RAFAEL ANTON IRISARRI – OUBLIEZ L’OUEST

© CHARLOTTE LAMBY

L’Amérique sombre. Et nous avec. En parfaite et docile colonie culturelle. Fascinés par ce grand rêve, nous sommes les caniches bouclés au bout de la laisse. Domestiqués, nous avalons leurs croquettes synthétiques en remuant la queue. Assis, debout, couché. Nous sommes les filles de l’ogre. Un vrai Moyen Age, avec remparts, seigneurs et serfs. Quand vient la peste, nous implorons. De vrais camés de la culture US. Nous répétons  » amen  » ad nauseam au milieu d’une grand-messe à laquelle nous ne comprenons que très peu. A part peut-être le pain et le vin. Alors il faut plonger dans la bouillasse et trouver des eaux claires. Car là-dessous, se trouvent des pépites et des fulgurances. L’album A Fragile Geography de Rafael Anton Irisarri en est une. Le compositeur américain – eh oui – y dépeint les cieux qui s’assombrissent en dépit des étoiles. On y rencontre des glissements de terrain, des torrents de débris. La chute de l’empire américain d’Occident, en quelque sorte.

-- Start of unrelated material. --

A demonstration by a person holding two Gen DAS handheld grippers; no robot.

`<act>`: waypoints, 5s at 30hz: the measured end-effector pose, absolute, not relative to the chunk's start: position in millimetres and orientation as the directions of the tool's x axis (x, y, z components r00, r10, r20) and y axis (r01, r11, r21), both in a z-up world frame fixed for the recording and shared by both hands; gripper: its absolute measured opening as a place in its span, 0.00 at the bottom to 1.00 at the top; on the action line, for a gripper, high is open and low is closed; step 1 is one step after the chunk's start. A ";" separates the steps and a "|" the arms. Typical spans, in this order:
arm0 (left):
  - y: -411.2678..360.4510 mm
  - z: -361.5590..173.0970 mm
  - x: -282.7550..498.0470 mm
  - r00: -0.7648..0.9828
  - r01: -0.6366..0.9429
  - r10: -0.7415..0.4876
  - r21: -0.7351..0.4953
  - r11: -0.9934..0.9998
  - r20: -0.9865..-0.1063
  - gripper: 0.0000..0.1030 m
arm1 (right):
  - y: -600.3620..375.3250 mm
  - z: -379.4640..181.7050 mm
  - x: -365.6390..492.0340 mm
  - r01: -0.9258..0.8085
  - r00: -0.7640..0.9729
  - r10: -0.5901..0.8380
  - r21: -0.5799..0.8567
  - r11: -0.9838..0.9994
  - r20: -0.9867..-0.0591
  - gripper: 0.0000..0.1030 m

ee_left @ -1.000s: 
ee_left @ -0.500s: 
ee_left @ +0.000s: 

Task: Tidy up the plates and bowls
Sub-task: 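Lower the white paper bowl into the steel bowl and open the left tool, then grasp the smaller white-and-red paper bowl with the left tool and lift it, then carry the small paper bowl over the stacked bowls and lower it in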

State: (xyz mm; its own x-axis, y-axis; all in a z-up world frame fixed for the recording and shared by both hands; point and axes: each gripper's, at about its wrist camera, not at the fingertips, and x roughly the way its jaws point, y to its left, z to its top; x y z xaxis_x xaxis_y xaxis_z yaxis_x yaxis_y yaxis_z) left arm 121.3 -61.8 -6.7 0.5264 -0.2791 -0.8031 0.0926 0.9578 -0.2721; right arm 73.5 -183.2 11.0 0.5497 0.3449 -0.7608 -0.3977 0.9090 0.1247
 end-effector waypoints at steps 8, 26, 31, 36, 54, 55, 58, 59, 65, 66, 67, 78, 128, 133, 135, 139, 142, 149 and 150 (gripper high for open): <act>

Irisarri fit, un mauvais jour, le projet de quitter Seattle pour New York et entassa tous ses biens dans un camion. Lors d’une nuit d’étape au milieu de nulle part, des voleurs de grand chemin le dépossédèrent de tout. Meubles, instruments, archives, vêtements, souvenirs, tout. Le camion n’a jamais été retrouvé. De ce désastre, est né ce très grand disque. Quarante minutes instrumentales où l’Amérique, notre vieux rêve, est mise à mal. Empire Systems constitue la pierre angulaire de ce travail ; cette pièce pétrie de déclin vous transportera au bord d’un canyon d’une beauté affolante creusé par le désespoir. Un peu plus loin, vous trouverez Persistence, un crépuscule de tendresse et d’optimisme faisant oublier le goût de la poussière brûlée si tenace jusque-là. A Fragile Geography est un disque obligatoire. Sous peine de poursuites.